Computational modeling and preliminary iroN, fepA, and cirA gene expression in Salmonella Enteritidis under iron-deficiency-induced conditions

Salmonellosis outbreaks in Europe, the United States, and Latin America have been associated with contaminated food derivatives including meat from the poultry industry. Salmonella grown under iron-limiting conditions has the capability to increase concentration of several iron-regulated outer-membrane proteins to augment the acquisition of the metal. These proteins have been proved to have immunogenic properties. Our aim was to increase the relative expression of iroN, fepA, and cirA in Salmonella Enteritidis domestic strain. Furthermore, we proposed a 3-dimensional structure model for each protein to predict and locate antigenic peptides. Our eventual objective is to produce an effective vaccine against regional avian salmonellosis.

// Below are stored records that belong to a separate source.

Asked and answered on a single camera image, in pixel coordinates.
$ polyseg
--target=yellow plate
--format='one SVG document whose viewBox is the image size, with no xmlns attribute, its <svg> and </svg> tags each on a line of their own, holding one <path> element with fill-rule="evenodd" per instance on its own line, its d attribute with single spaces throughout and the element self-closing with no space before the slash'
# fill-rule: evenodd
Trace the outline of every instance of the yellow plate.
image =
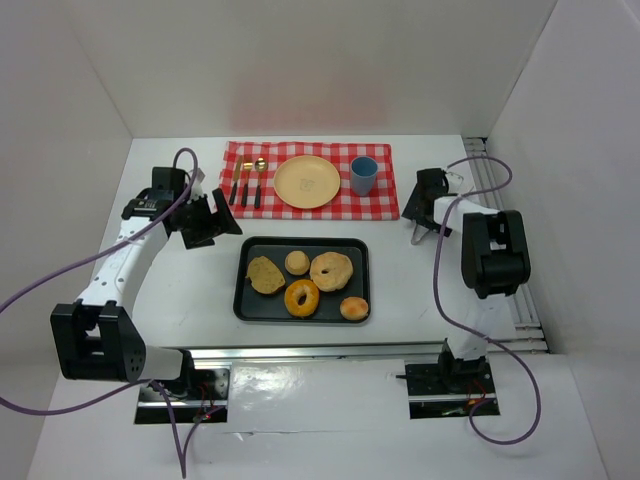
<svg viewBox="0 0 640 480">
<path fill-rule="evenodd" d="M 324 158 L 302 155 L 290 158 L 276 170 L 273 188 L 292 207 L 321 207 L 340 191 L 340 174 Z"/>
</svg>

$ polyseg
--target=glazed donut
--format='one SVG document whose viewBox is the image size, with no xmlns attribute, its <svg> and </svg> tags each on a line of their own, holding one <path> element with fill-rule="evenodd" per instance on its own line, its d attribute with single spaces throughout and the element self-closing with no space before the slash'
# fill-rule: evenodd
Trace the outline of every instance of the glazed donut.
<svg viewBox="0 0 640 480">
<path fill-rule="evenodd" d="M 306 299 L 302 305 L 298 302 L 300 299 L 306 296 Z M 311 280 L 298 280 L 293 282 L 287 287 L 284 292 L 284 306 L 294 317 L 308 317 L 318 308 L 318 301 L 320 300 L 320 292 L 318 287 Z"/>
<path fill-rule="evenodd" d="M 353 265 L 346 255 L 327 252 L 311 262 L 311 280 L 323 292 L 340 290 L 353 275 Z"/>
<path fill-rule="evenodd" d="M 284 260 L 284 268 L 291 275 L 304 275 L 309 270 L 309 257 L 300 250 L 294 250 Z"/>
<path fill-rule="evenodd" d="M 347 297 L 340 304 L 340 313 L 347 320 L 362 320 L 369 314 L 369 304 L 364 298 Z"/>
</svg>

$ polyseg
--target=spoon
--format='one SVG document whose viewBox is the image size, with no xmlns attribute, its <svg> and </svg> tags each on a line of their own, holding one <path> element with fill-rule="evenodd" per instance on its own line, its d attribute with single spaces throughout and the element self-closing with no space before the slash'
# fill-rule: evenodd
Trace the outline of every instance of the spoon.
<svg viewBox="0 0 640 480">
<path fill-rule="evenodd" d="M 252 168 L 253 168 L 253 164 L 251 163 L 251 160 L 248 158 L 245 159 L 244 163 L 242 164 L 242 170 L 247 172 L 247 177 L 244 182 L 244 187 L 242 188 L 242 206 L 243 207 L 247 206 L 247 197 L 249 196 L 249 175 L 251 174 Z"/>
<path fill-rule="evenodd" d="M 258 189 L 256 190 L 256 201 L 254 204 L 255 208 L 260 208 L 260 183 L 262 181 L 262 172 L 266 172 L 267 167 L 267 161 L 264 158 L 260 157 L 258 160 L 256 160 L 255 168 L 256 172 L 258 172 Z"/>
</svg>

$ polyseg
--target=white wall
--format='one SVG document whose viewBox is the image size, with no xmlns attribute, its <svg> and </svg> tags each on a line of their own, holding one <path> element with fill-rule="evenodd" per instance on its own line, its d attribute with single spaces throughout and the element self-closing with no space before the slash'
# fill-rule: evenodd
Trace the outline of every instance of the white wall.
<svg viewBox="0 0 640 480">
<path fill-rule="evenodd" d="M 555 0 L 63 0 L 135 137 L 487 135 Z"/>
<path fill-rule="evenodd" d="M 640 478 L 638 52 L 622 0 L 559 0 L 489 142 L 514 167 L 536 307 L 612 480 Z"/>
<path fill-rule="evenodd" d="M 0 2 L 0 298 L 82 256 L 104 232 L 131 136 L 57 2 Z M 0 319 L 0 395 L 49 404 L 59 367 L 49 314 L 90 270 Z M 25 478 L 42 419 L 0 409 L 2 478 Z"/>
</svg>

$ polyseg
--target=wire
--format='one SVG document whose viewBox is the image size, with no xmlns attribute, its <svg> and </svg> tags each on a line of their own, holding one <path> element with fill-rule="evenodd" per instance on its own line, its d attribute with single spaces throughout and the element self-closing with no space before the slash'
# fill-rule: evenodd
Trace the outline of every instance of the wire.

Two simple factorial designs were carried out to discriminate between 2 nitrogen sources and determine chelating-agent addition timing to augment relative gene expression. Two antigenic peptides located at the external face of each protein and 2 typical domains of iron-regulated outer-membrane proteins, plug and TonB-dep-Rec, were identified from the 3-dimensional models. Tryptone was selected as the best nitrogen source based on growth rate (mu(x) = 0.36 h(-1)) and biomass productivity (P-x = 0.9 g.h(-1).L-1) as determined by a general factorial design. Optimum timing for chelating agent addition was in the middle of the log phase, which allowed relative expressions at 4 h of culture. Increase in iroN, fepA, and cirA relative expression was favored by the length of log phase and the addition of chelating agent, which decreased chelating toxicity and enhanced cell growth rate.